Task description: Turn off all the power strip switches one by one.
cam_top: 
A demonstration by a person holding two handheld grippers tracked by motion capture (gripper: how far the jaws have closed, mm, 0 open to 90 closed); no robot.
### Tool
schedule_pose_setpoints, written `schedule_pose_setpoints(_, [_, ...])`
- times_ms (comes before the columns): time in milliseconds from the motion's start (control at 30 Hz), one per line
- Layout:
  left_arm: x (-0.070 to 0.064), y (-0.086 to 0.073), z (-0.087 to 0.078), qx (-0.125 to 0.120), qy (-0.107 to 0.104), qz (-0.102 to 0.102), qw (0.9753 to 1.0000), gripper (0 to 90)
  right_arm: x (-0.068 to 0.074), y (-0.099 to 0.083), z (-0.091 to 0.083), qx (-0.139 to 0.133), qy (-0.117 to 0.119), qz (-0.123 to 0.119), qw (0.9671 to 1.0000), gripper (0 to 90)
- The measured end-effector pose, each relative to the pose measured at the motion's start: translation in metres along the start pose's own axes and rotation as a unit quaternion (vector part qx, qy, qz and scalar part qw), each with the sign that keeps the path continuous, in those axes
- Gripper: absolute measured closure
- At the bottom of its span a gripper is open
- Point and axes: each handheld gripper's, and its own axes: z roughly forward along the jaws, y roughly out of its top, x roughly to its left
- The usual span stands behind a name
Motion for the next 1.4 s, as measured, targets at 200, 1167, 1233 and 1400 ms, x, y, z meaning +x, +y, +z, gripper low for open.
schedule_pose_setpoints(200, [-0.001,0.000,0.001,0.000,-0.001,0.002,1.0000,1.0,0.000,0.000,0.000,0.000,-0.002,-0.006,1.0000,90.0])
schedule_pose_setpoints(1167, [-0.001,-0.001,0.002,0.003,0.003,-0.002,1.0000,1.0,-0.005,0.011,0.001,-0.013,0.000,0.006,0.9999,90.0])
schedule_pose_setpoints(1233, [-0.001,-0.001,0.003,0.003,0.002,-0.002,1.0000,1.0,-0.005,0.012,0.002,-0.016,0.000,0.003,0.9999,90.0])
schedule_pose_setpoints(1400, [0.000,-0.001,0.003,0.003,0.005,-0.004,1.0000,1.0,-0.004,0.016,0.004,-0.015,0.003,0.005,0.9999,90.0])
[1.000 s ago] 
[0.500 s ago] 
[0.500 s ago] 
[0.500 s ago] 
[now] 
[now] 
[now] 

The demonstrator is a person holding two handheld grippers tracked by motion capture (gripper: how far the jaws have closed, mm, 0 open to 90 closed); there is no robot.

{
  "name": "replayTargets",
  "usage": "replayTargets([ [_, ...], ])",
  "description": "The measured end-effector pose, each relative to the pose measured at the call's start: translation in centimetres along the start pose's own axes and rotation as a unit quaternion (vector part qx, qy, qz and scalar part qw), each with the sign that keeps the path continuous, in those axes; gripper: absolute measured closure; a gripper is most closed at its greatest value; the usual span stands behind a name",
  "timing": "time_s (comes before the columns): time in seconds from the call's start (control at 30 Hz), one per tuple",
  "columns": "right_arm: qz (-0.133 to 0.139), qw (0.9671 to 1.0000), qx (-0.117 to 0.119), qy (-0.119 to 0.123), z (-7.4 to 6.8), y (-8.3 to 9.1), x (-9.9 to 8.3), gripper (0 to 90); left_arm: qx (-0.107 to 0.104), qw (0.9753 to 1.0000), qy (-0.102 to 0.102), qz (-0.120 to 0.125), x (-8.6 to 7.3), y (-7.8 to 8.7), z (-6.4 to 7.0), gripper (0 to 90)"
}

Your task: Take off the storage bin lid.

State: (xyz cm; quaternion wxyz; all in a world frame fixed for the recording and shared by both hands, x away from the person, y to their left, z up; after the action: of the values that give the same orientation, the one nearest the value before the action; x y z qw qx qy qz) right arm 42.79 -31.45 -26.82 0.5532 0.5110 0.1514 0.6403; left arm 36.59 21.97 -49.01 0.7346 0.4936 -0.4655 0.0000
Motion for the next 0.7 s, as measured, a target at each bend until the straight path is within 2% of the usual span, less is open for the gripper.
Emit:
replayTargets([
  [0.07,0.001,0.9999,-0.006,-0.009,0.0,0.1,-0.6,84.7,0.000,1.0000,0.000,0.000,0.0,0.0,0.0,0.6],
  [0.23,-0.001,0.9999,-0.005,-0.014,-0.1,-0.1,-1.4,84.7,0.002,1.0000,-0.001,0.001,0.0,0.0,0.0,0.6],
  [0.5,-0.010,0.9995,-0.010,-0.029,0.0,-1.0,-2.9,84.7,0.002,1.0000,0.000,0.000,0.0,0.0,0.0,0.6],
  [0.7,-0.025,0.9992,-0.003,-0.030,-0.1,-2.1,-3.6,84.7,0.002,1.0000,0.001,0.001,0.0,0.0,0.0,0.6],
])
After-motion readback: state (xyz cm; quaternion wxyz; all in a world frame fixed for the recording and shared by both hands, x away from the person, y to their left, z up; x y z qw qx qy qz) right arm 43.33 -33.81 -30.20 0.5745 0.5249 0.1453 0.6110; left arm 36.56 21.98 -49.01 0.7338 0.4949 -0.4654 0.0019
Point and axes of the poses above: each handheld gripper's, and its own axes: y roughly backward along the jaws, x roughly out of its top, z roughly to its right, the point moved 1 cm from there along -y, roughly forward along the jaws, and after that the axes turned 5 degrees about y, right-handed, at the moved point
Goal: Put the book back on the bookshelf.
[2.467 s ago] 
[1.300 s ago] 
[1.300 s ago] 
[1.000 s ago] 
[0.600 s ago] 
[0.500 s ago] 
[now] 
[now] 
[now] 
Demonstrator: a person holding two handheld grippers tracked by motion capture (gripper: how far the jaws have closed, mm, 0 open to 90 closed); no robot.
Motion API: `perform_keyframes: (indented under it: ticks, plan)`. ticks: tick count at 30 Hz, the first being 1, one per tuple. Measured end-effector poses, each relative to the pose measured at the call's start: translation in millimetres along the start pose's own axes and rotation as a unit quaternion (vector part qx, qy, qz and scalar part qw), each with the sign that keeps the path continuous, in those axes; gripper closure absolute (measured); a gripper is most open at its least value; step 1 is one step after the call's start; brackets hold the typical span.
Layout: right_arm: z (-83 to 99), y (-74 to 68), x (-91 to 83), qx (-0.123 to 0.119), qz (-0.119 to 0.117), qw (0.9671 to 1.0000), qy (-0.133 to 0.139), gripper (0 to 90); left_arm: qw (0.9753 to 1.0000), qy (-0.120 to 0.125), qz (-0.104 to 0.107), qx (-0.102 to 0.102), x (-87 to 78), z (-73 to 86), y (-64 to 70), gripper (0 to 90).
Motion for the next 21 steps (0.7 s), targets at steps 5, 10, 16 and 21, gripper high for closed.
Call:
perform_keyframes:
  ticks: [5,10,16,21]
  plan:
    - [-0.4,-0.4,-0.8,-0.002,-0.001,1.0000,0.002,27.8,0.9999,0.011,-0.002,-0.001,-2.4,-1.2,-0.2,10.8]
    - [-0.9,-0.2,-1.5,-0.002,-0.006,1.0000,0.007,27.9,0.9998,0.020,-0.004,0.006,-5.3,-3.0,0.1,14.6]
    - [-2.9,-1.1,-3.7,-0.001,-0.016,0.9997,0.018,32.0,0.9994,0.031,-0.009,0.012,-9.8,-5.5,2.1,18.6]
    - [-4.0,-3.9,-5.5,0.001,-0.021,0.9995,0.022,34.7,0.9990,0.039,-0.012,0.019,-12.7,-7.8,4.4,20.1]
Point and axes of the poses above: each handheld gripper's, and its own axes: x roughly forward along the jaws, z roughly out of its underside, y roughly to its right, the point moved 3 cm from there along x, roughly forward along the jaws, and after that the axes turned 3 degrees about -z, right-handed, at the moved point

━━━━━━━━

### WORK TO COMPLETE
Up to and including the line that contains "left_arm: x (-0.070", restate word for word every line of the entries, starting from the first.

### SOLUTION
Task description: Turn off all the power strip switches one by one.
cam_top: 
A demonstration by a person holding two handheld grippers tracked by motion capture (gripper: how far the jaws have closed, mm, 0 open to 90 closed); no robot.
### Tool
schedule_pose_setpoints, written `schedule_pose_setpoints(_, [_, ...])`
- times_ms (comes before the columns): time in milliseconds from the motion's start (control at 30 Hz), one per line
- Layout:
  left_arm: x (-0.070 to 0.064), y (-0.086 to 0.073), z (-0.087 to 0.078), qx (-0.125 to 0.120), qy (-0.107 to 0.104), qz (-0.102 to 0.102), qw (0.9753 to 1.0000), gripper (0 to 90)

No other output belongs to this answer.